▸ **Your task**
Write out the material below again, line for line, without any images.

▸ **Information provided**
--- START ---

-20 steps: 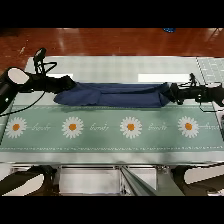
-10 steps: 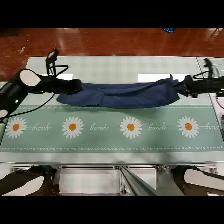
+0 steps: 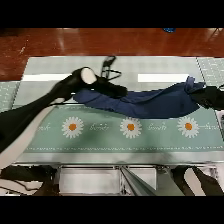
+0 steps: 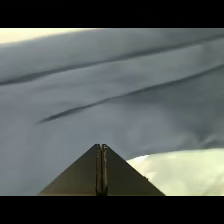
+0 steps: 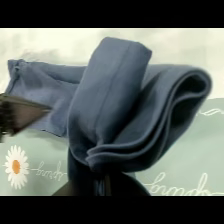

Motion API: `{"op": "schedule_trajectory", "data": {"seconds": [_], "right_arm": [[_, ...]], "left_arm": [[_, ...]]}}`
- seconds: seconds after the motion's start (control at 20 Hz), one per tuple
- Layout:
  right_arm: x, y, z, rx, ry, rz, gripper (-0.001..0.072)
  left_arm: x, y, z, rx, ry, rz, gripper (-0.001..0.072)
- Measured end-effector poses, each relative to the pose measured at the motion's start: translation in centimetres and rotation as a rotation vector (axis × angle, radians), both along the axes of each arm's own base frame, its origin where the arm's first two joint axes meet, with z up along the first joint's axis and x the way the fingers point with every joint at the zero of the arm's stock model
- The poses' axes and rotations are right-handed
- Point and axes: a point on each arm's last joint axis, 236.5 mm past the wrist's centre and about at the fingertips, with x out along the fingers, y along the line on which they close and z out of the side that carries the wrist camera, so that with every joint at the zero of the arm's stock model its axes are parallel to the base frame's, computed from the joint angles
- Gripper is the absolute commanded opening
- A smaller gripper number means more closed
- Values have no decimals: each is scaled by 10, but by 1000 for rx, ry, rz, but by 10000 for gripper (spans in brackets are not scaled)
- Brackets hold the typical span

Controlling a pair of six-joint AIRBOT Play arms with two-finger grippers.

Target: Fold the shirts.

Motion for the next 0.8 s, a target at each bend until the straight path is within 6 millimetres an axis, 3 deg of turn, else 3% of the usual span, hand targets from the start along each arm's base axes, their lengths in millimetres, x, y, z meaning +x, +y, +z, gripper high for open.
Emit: {"op": "schedule_trajectory", "data": {"seconds": [0.2, 0.4, 0.5, 0.6, 0.7, 0.8], "right_arm": [[-12, 15, 21, 28, -57, -4, 26], [-15, 24, 31, 58, -84, 6, 26], [-16, 26, 33, 63, -90, 8, 26], [-16, 27, 34, 66, -93, 9, 26], [-16, 27, 35, 67, -96, 7, 26], [-12, 27, 38, 73, -112, 0, 26]], "left_arm": [[-49, -89, -26, -14, 81, -167, 28], [-95, -139, -40, -51, 170, -255, 28], [-96, -147, -37, -73, 185, -261, 28], [-82, -142, -25, -93, 191, -253, 28], [-52, -123, -3, -116, 185, -223, 29], [-15, -90, 26, -138, 163, -179, 28]]}}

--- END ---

▸ **Written response**
-20 steps: 
-10 steps: 
+0 steps: 
+0 steps: 
+0 steps: 

Motion API: `{"op": "schedule_trajectory", "data": {"seconds": [_], "right_arm": [[_, ...]], "left_arm": [[_, ...]]}}`
- seconds: seconds after the motion's start (control at 20 Hz), one per tuple
- Layout:
  right_arm: x, y, z, rx, ry, rz, gripper (-0.001..0.072)
  left_arm: x, y, z, rx, ry, rz, gripper (-0.001..0.072)
- Measured end-effector poses, each relative to the pose measured at the motion's start: translation in centimetres and rotation as a rotation vector (axis × angle, radians), both along the axes of each arm's own base frame, its origin where the arm's first two joint axes meet, with z up along the first joint's axis and x the way the fingers point with every joint at the zero of the arm's stock model
- The poses' axes and rotations are right-handed
- Point and axes: a point on each arm's last joint axis, 236.5 mm past the wrist's centre and about at the fingertips, with x out along the fingers, y along the line on which they close and z out of the side that carries the wrist camera, so that with every joint at the zero of the arm's stock model its axes are parallel to the base frame's, computed from the joint angles
- Gripper is the absolute commanded opening
- A smaller gripper number means more closed
- Values have no decimals: each is scaled by 10, but by 1000 for rx, ry, rz, but by 10000 for gripper (spans in brackets are not scaled)
- Brackets hold the typical span

Controlling a pair of six-joint AIRBOT Play arms with two-finger grippers.

Target: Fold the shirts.

Motion for the next 0.8 s, a target at each bend until the straight path is within 6 millimetres an axis, 3 deg of turn, else 3% of the usual span, hand targets from the start along each arm's base axes, their lengths in millimetres, x, y, z meaning +x, +y, +z, gripper high for open.
Emit: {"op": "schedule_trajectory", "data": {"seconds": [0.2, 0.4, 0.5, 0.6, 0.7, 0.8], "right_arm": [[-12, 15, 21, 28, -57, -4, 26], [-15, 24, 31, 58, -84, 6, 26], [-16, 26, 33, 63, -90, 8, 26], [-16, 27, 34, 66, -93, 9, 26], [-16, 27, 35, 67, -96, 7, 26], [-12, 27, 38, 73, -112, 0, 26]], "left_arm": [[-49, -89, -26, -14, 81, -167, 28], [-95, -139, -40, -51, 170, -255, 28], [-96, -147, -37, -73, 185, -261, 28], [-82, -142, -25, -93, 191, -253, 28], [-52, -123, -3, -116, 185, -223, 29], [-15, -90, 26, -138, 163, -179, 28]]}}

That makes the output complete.